Joseph Parker is off to the UK, but his next opponent remains in question
Joseph Parker's next opponent appears as uncertain as his unconvincing performance on Saturday night. All we know for sure is the WBO world heavyweight champion will defend his title for the first time in the UK within the next four months.
Parker's dour points win over sparring partner Razvan Cojanu, in his last fight in New Zealand for some time, allowed challenges and critics a free swing. From the always outspoken Dillian Whyte to Tony Bellew and Hughie Fury, all three Brits wasted no time mouthing off about their respective claims to dethrone the Kiwi.
Jibes about Parker being the easiest target of the three heavyweight champions won't bother his camp for now. All it does is build his profile and expectations as he maps his first UK venture.
"Promotionally, it's good in a way," Parker's promoter David Higgins said. "Those Brits will be talking it up. We'll go back into camp and you never know what can happen."
Whyte is a sideshow - a risky proposition with little upside. Bellew shapes as the most lucrative prospect and, therefore, most immediately desirable fight.
A natural cruiserweight, Bellew is not physically imposing. His lure comes after he moved up to shock David Haye, but the victory was tainted as the former champion battled on one leg after rupturing his Achilles.
Parker and trainer Kevin Barry both made it clear they would welcome a fight with Bellew, potentially at Liverpool's Goodison Park.
"Love it - sounds good to me," Parker said.
"I'll have a rest first and talk with the team but it's a fight we would love to have in the UK."
Barry said: "I think it's a great opponent for Joe. I've always thought it was a good opponent; his style, size and the way he moves. It's a fight that if he engages could be a very quick night."
Fury is the big, awkward stumbling block. Despite pulling out two weeks before his scheduled fight with Parker with a questionable back injury, Fury has maintained his mandatory status and, according to the WBO, the right to face Parker next.
Fury's standoff style doesn't make for a compelling spectacle but his name, largely trading off his cousin Tyson, creates global appeal.
One theory is Fury, who hasn't fought for a year and might relish a tune-up fight, could be paid off in the short term, allowing a deal to be struck for him to challenge the winner of Parker-Bellew with the WBO title still at stake.
The WBO, however, says the situation is black and white. The only way Parker can cash in against Bellew next is if Fury takes another fight, or if an unlikely unification bout can be made with fellow champions Anthony Joshua or Deontay Wilder.
On the evidence of Parker's effort against Conjanu, both those are too soon. Parker's camp see Bellew and Fury as much easier ways to make their mark in the booming UK market.
Fury's promoter Frank Warren claimed his camp now have 30 days to negotiate with Parker's team, and if terms cannot be agreed another purse bid would be ordered.
On @hughiefury v Parker WBO Mandatory Challenge. We have 30 days negotiations then purse bids if we cannot agree terms with Parker's camp.— Frank Warren (@frankwarren_tv) May 6, 2017
But WBO Asia Pacific vice president Leon Panoncillo said the old purse bid stipulations, which sees Parker's camp retain rights to stage the fight where and when they want, remained.
Under that agreement Parker will earn $2.4 million; Fury $1.7m.
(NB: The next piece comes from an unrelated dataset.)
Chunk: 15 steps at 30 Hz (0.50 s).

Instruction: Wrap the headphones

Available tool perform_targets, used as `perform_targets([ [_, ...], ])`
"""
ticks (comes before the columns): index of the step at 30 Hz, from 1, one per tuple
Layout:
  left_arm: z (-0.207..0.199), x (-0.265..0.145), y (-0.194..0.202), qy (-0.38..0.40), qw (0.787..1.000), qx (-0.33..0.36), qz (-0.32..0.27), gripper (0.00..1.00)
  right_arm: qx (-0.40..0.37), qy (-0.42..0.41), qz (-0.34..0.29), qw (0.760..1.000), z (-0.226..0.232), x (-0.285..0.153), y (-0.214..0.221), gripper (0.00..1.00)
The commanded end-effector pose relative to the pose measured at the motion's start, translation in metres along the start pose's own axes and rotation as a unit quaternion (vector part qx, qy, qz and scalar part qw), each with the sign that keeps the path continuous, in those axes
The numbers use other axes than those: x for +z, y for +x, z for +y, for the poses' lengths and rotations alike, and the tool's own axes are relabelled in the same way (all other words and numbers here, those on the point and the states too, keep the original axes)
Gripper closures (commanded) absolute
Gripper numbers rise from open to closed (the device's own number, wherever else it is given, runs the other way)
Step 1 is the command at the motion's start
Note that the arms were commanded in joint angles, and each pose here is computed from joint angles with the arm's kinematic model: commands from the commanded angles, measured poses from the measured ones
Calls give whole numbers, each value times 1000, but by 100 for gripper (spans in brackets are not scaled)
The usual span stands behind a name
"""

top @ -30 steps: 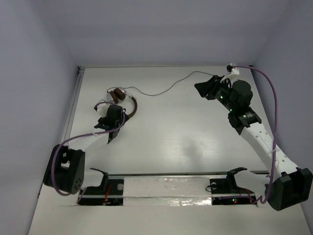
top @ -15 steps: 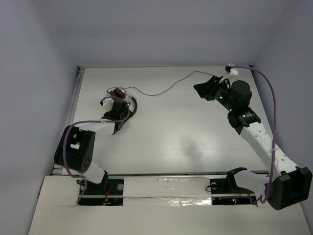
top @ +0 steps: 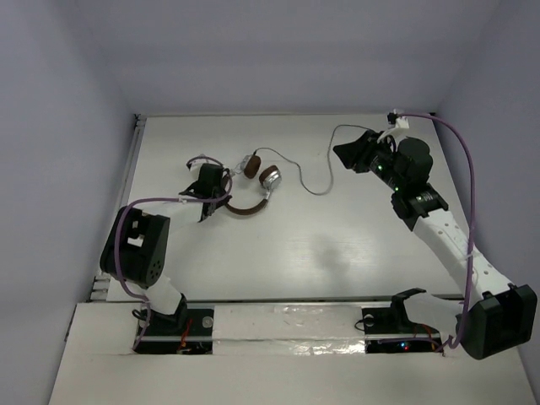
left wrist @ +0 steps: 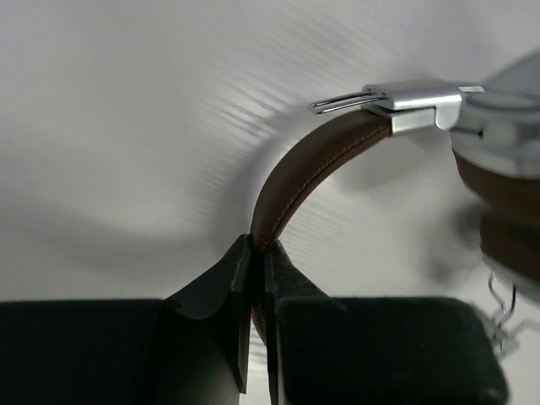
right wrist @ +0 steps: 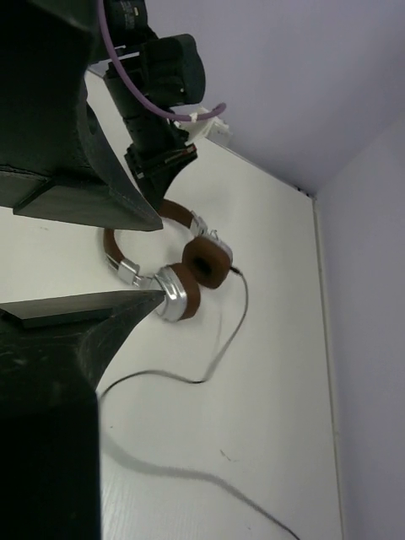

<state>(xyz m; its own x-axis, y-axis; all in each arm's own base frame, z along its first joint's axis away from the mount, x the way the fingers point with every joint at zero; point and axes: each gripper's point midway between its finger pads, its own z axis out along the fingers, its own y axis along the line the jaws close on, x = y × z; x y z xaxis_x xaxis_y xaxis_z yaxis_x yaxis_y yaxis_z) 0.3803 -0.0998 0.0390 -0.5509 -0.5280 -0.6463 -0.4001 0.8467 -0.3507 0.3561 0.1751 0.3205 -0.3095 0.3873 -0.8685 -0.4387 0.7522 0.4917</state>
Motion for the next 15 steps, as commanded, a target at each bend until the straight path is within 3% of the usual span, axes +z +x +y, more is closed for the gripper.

That's just a taste of the staggering money on offer for Parker in the UK while he retains the WBO belt.
"The purse bid is still in place," Panoncillo confirmed.
"The reason why the fight didn't take place was the medical claim that Fury submitted that he was hurt. Parker had to have a voluntary defence because he wasn't available.
"The championship committee allowed the fight with Razvan to happen and they now have 120 days to defend the title against Fury, who is the mandatory."
The question Parker most needs to answer next is whether he has the necessary power to floor top contenders after Andy Ruiz Jnr, Carlos Takam and Conjanu's negative approach all saw them last the distance.
Ironically, that unknown makes him a desirable target, only increasing his appeal.
But there is little doubt Parker lacked spark against Cojanu. A similar performance next could see all he has worked so hard for squandered.
"He's got to a certain level and he's finding his feet as world champion," Higgins said.
"This particular fight the opponent changed two weeks out so I wouldn't quite call him a points victory fighter. He's a KO fighter based on his record.
"People tend to focus on the now. It's like cricket; some days you get a century other days you get a duck. Boxing is probably similar - you have good and bad days.
"To get a decisive win is actually a good result we're very happy with."